He moved to hug her. “Oh honey, I didn’t think. I’m so—”

She flung him away. “I hate you!” Her eyes darted to Judith. “And I hate you too!” Avery winced at the avalanche of sobs that tumbled from Cindy as she fled the room.

Judith shook her head. “Look at the two of you. You’re falling apart.”

His voice rose like thunder. “That’s enough!”

“I pity you, Avery. You’re a blind fool.” She reached for her suitcase.

They were at an impasse. They had said too much—cut each other too deeply. Avery stepped back and let Judith pass. The clicking of her stiletto heels on the floor was the only sound he heard until she walked out the front door and slammed it behind her.

* * *

Cindy went to Susan’s closet and pulled down one of her sweatshirts. She put it on, then went to her room and lay huddled on the floor beside her bed. She buried her nose in the sleeve and let her mother’s familiar scent envelop her. She’d shed so many tears over the past few weeks that she was surprised she had any left, but they still kept coming and coming until her eyes were big and sore. She let her mind drift into nothingness until she heard the knock at the door.


No answer.

“Cindy, we need to talk.”

“Go away!”

“Open the door.”

Why could he not see that she needed her privacy?

“Honey, I need to talk to you.”

Why was it always about what he needed?

His knocking grew louder. “Cindy!”

She wiped her eyes with the back of her hand and jerked her hair out of her face. “Oh all right. I’m coming!” She opened the door then turned her back on him and sat on the bed. She could feel his eyes on her, but he didn’t say anything. After a moment, he sat beside her.
She sniffed and looked down at her hands clasped in her lap. He touched her arm but she kept her eyes on her hands.

“Honey, I’m so sorry. That night your mother died, I was so upset—out of my mind. I didn’t think.”

A sob started building in Cindy’s chest and she hiccuped it down. “I miss her.” Her voice sounded small in her ears, too small to make any real difference.

He put his arm around her. “I miss her too.”

Cindy shook her head. “She won’t be here for my next birthday.

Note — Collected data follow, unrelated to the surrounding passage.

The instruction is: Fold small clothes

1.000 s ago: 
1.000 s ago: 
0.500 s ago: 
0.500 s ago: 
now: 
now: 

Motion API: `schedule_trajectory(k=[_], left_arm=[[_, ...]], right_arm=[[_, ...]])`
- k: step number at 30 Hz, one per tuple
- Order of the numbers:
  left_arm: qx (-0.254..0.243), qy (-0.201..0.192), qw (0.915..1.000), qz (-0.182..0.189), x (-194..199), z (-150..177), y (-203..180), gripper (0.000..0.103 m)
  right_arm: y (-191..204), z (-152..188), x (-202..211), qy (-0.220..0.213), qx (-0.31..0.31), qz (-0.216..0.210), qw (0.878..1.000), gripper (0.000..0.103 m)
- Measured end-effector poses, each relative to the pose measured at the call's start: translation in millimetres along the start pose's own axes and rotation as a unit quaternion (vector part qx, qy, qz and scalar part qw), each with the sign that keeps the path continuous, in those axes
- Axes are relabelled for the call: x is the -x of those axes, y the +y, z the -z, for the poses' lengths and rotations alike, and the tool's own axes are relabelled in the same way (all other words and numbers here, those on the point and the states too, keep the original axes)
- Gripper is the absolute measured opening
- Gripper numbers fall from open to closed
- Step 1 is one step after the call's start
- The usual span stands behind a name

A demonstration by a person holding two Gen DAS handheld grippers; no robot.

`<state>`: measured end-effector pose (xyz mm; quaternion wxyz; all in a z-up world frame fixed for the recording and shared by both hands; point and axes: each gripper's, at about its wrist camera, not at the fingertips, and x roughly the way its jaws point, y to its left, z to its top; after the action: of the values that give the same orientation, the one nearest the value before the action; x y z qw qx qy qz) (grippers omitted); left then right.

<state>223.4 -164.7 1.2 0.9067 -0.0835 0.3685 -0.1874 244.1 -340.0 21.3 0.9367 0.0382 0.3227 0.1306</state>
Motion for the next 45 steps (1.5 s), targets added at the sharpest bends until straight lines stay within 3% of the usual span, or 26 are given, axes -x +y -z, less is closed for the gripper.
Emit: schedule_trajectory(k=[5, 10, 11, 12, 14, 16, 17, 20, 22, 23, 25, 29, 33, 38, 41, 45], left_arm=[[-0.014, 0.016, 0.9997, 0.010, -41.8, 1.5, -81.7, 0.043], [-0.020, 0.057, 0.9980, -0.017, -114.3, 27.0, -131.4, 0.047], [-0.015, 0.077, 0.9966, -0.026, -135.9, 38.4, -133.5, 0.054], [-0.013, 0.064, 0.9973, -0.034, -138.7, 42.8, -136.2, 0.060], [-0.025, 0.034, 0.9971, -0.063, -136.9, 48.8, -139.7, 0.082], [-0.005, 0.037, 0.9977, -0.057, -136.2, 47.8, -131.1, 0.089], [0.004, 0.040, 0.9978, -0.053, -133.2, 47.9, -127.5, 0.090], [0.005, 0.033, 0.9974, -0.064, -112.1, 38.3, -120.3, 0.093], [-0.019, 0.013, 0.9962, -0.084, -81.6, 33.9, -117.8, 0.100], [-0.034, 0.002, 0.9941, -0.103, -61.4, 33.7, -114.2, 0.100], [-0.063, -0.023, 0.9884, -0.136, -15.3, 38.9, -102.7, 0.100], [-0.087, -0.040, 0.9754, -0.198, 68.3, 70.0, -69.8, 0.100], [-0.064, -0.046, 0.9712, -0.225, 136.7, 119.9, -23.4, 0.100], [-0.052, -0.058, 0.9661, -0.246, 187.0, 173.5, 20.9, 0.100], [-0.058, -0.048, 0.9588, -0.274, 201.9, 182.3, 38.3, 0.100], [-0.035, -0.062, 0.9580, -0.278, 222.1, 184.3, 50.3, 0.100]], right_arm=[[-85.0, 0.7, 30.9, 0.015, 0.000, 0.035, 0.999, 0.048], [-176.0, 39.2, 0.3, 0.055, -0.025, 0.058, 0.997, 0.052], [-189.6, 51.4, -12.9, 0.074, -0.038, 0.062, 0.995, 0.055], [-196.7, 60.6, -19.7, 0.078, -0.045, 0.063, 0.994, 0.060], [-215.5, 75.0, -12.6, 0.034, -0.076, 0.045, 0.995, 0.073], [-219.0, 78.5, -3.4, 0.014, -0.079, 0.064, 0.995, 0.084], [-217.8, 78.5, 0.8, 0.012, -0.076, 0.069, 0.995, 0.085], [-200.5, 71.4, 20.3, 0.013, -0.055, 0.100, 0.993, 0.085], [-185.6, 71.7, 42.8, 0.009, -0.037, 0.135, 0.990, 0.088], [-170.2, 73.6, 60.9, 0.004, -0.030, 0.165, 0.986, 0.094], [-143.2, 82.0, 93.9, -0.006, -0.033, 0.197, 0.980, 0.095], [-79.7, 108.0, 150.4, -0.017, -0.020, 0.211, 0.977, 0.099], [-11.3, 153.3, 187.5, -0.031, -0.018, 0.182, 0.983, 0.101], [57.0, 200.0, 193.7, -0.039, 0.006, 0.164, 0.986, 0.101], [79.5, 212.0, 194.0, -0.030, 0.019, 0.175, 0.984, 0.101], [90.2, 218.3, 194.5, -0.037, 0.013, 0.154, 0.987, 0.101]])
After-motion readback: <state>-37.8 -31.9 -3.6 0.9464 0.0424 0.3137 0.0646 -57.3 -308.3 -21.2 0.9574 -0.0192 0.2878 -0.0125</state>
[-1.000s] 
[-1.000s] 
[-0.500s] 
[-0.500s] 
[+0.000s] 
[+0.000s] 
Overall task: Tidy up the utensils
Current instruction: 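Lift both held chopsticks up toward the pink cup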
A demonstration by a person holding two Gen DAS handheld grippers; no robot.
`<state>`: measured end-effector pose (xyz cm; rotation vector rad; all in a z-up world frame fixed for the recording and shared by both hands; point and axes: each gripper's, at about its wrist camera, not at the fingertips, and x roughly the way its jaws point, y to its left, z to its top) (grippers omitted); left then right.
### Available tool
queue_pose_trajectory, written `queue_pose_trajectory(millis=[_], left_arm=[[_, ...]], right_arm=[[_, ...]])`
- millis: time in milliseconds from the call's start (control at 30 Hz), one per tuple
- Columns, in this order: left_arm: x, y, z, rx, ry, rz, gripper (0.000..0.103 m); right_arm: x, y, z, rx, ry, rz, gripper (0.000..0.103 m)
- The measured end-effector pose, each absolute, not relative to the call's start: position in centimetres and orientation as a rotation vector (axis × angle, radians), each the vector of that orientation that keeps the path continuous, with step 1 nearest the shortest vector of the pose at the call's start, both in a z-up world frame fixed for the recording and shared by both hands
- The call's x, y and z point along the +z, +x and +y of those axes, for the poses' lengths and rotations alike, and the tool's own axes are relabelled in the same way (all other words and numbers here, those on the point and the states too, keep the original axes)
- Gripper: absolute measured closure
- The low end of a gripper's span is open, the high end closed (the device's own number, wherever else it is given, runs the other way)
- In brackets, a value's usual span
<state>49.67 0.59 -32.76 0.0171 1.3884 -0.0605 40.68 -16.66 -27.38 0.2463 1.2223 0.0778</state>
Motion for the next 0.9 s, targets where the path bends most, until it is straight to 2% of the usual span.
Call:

Who’ll bake my cake?”

Avery hugged her tight. “Oh sweetheart. We’ll get through this. I promise you that we’ll get through it together.”

“So you’re not going to make me live with Aunt Judith?”

“What? Of course not. We’re going to stay here in this house.” His voice broke. “And we’re gonna keep your mother right here with us,” he said, putting his balled fist over his chest. They let the silence settle between them before he spoke. “I reckon I’m gonna have to learn how to bake.”

“The last time you baked Mom a cake it was only an inch tall.”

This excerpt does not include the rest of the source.